_EXERCISE AIM_: Find the string "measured" in the listing and report every line that has it.

_DATA EXTRACT_:
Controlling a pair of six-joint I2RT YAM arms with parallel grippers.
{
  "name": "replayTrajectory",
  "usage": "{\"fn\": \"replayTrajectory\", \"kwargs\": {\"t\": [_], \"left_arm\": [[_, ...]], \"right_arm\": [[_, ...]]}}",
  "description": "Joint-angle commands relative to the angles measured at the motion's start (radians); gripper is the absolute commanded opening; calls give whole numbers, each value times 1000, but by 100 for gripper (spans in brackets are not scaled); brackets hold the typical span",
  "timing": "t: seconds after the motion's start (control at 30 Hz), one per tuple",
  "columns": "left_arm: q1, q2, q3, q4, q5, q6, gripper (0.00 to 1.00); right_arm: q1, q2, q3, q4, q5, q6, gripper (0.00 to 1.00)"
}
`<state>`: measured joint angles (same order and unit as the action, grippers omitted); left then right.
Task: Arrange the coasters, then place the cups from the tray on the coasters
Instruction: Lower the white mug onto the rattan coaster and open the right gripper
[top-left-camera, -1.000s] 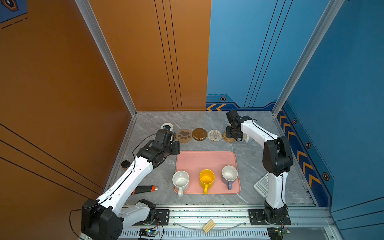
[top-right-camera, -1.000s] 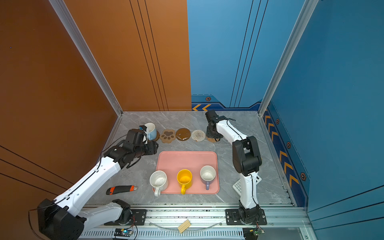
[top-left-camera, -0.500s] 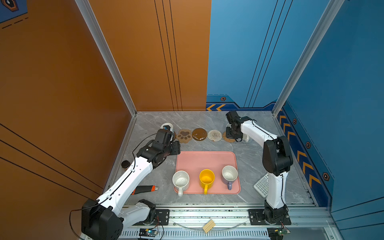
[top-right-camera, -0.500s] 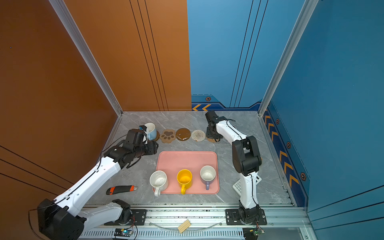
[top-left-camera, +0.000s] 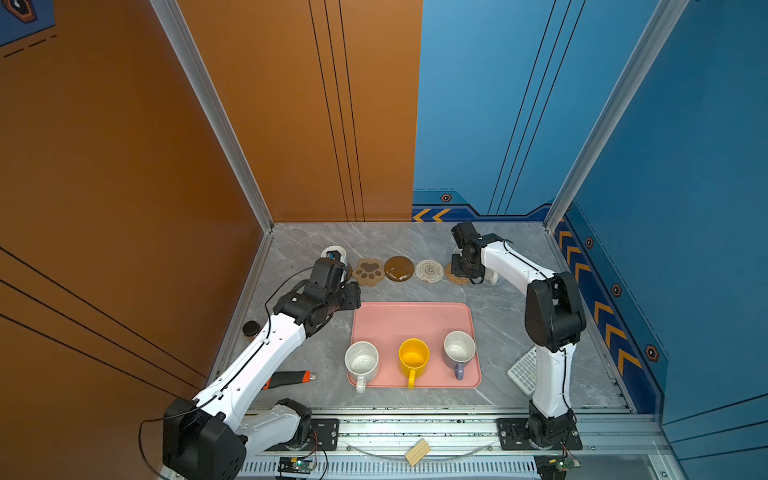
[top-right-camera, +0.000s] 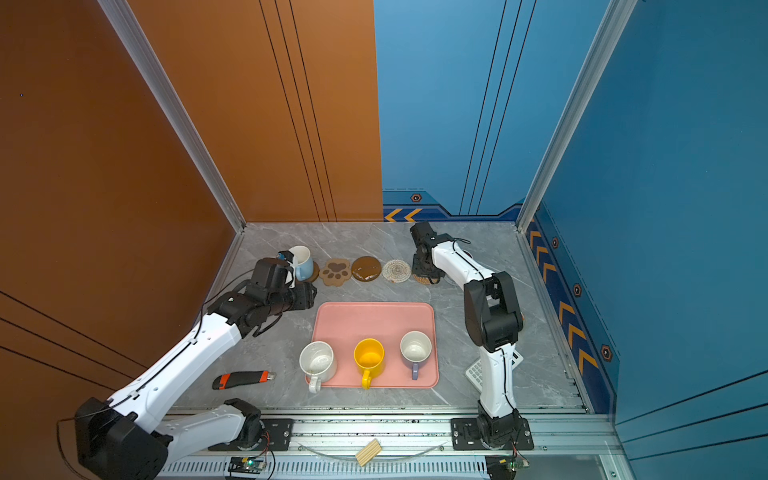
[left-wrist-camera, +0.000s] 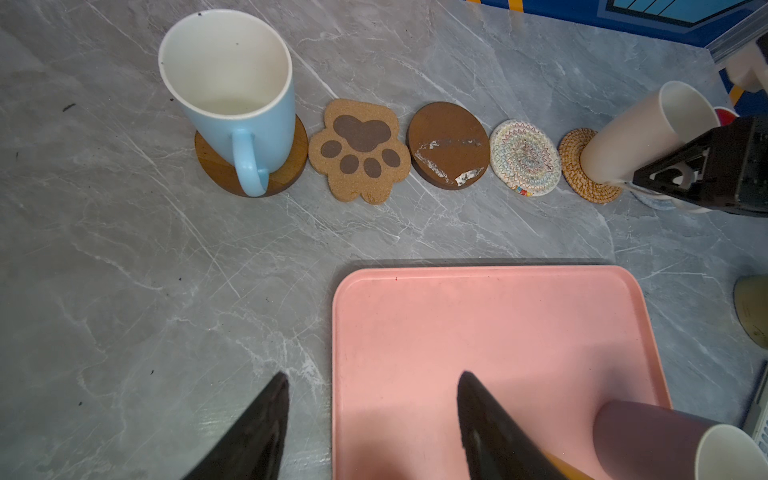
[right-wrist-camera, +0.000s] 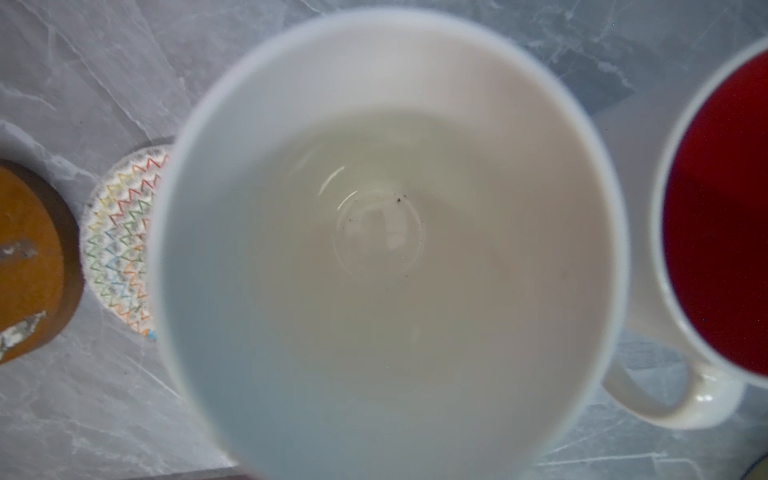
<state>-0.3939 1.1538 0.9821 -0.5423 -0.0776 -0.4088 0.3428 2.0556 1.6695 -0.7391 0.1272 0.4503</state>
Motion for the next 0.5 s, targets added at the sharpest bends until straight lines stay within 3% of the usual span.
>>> {"fn": "replayTrajectory", "kwargs": {"t": [0.0, 0.17, 0.47], "left_arm": [[-2, -8, 12, -21, -10, 5, 66], [-2, -17, 10, -22, -13, 6, 66], [-1, -41, -8, -22, -11, 1, 66]], "right_arm": [[9, -16, -19, 13, -3, 8, 34], [13, -34, -29, 12, 2, 13, 44], [25, -124, -73, 12, 9, 16, 53]]}}
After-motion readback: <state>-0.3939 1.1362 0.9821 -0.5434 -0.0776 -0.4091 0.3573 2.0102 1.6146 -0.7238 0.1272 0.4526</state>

_RESPONSE AREA_:
  "description": "Joint-angle commands relative to the angles measured at the motion's start (radians); gripper is the absolute commanded opening; calls give whole numbers, each value times 1000, but by 100 for gripper (spans in brackets are not scaled); brackets hold the typical span",
`<state>`: measured joint angles (same order and unit as the action, grippers omitted); left then right.

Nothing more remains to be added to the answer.